The panel of experts from ASCO, the Society of Surgical Oncology (SSO), and the American Society for Radiation Oncology (ASTRO) recommend the use of 2-mm margins as a standard in breast conserving surgery for DCIS treated with whole-breast irradiation. Margins of 2 mm are “associated with low rates of ipsilateral breast tumor recurrence and has the potential to decrease re-excision rates, improve cosmetic outcome, and decrease health care costs,” wrote Monica Morrow, MD, of the department of surgery at the Memorial Sloan Kettering Cancer Center in New York, and coauthors. “Clinical judgment should be used in determining the need for further surgery in patients with negative margins less than 2 mm. Margins more widely clear than 2 mm do not further reduce the rates of recurrence of cancer in the breast and their routine use is not supported by evidence.”
The panel of experts, including researchers, clinicians, as well as a patient advocate based their consensus recommendations on margin width and ipsilateral breast tumor recurrence data from 20 published studies that included 7,883 patients and 865 ipsilateral breast tumor recurrences. All but two of the studies are observational, retrospective analyses.
Rather than simply recommending no ink on the tumor, the panel’s 2-mm margin recommendation was based on the statistically significant decrease in ipsilateral breast tumor recurrence with 2 mm compared to 0–1 mm (odds ratio, 0.51, P = .01).
Prior to the guideline, there was no expert consensus on the optimal negative margin width in breast conserving surgery for DCIS. According to the guideline authors, this lack of a clear consensus results in a 33% re-excision rate for women with DCIS undergoing surgery-contributing to patient morbidity and increased healthcare costs.
The panel’s strong and moderate recommendations for DCIS are:
1. A positive margin, defined as ink on DCIS, is associated with a significant increase in ipsilateral breast tumor recurrence; this increased risk is not nullified by the use of whole-breast irradiation.

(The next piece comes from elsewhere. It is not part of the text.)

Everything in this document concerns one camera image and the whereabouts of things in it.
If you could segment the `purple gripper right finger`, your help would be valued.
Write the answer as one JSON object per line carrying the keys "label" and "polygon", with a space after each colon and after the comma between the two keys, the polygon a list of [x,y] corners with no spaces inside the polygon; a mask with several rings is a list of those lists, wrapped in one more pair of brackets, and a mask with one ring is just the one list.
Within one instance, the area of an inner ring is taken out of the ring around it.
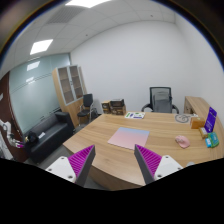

2. A) Margins of at least 2 mm are associated with a reduced risk of ipsilateral breast tumor recurrence relative to narrower negative margin widths in patients receiving whole-breast irradiation; B) the routine practice of obtaining negative margin widths wider than 2 mm is not supported by the evidence.
3. Treatment with excision alone, regardless of margin width, is associated with substantially higher rates of ipsilateral breast tumor recurrence than treatment with excision and whole-breast irradiation (even in predefined low-risk patients).
4. The optimal margin width for treatment with excision alone is unknown, but should be at least 2 mm. Some evidence suggests lower rates of ipsilateral breast tumor recurrence with margin widths wider than 2 mm.
The guideline, noted the authors, are specific for patients with DCIS or DCIS with microinvasion treated with whole-breast irradiation and should not be applied to those patients with DCIS treated with accelerated partial breast irradiation or those with invasive carcinoma, for whom there is a separate guideline.